> [Action item]
From the first line to the last, return the data exactly, with no pictures.

> [Given material]
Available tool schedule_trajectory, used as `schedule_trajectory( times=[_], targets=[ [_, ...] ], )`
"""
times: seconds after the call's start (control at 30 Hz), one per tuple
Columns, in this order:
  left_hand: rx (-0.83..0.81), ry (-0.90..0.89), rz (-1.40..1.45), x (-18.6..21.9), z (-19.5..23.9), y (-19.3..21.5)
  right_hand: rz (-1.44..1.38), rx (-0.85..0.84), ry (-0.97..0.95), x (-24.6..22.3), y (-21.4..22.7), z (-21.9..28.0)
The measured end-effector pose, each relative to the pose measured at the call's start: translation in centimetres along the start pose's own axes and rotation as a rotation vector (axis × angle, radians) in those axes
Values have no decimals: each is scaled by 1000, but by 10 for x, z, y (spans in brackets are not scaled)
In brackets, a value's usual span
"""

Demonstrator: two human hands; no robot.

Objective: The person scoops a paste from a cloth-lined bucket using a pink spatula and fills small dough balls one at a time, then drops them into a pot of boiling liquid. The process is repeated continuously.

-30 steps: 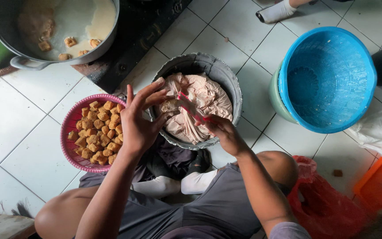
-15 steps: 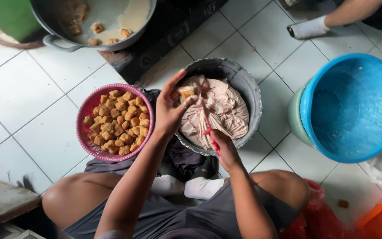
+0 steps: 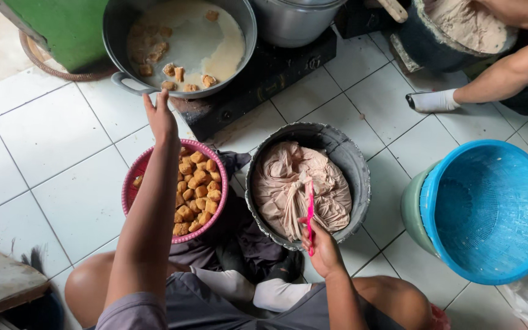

> [Response for this exercise]
Available tool schedule_trajectory, used as `schedule_trajectory( times=[_], targets=[ [_, ...] ], )`
"""
times: seconds after the call's start (control at 30 Hz), one per tuple
Columns, in this order:
  left_hand: rx (-0.83..0.81), ry (-0.90..0.89), rz (-1.40..1.45), x (-18.6..21.9), z (-19.5..23.9), y (-19.3..21.5)
  right_hand: rz (-1.44..1.38), rx (-0.85..0.84), ry (-0.97..0.95), x (-24.6..22.3), y (-21.4..22.7), z (-21.9..28.0)
The measured end-effector pose, each relative to the pose measured at the call's start: translation in centimetres along the start pose's own axes and rotation as a rotation vector (axis × angle, radians) in those axes
Values have no decimals: each is scaled by 1000, but by 10 for x, z, y (spans in brackets are not scaled)
In brackets, a value's usual span
"""

Demonstrator: two human hands; no robot.

Objective: The person scoops a paste from a cloth-lined bucket using a pink spatula and fills small dough balls one at a time, then drops them into a pot of boiling liquid. The process is repeated continuously.

-30 steps: 
-15 steps: 
+0 steps: 

Nothing more is needed to complete the output.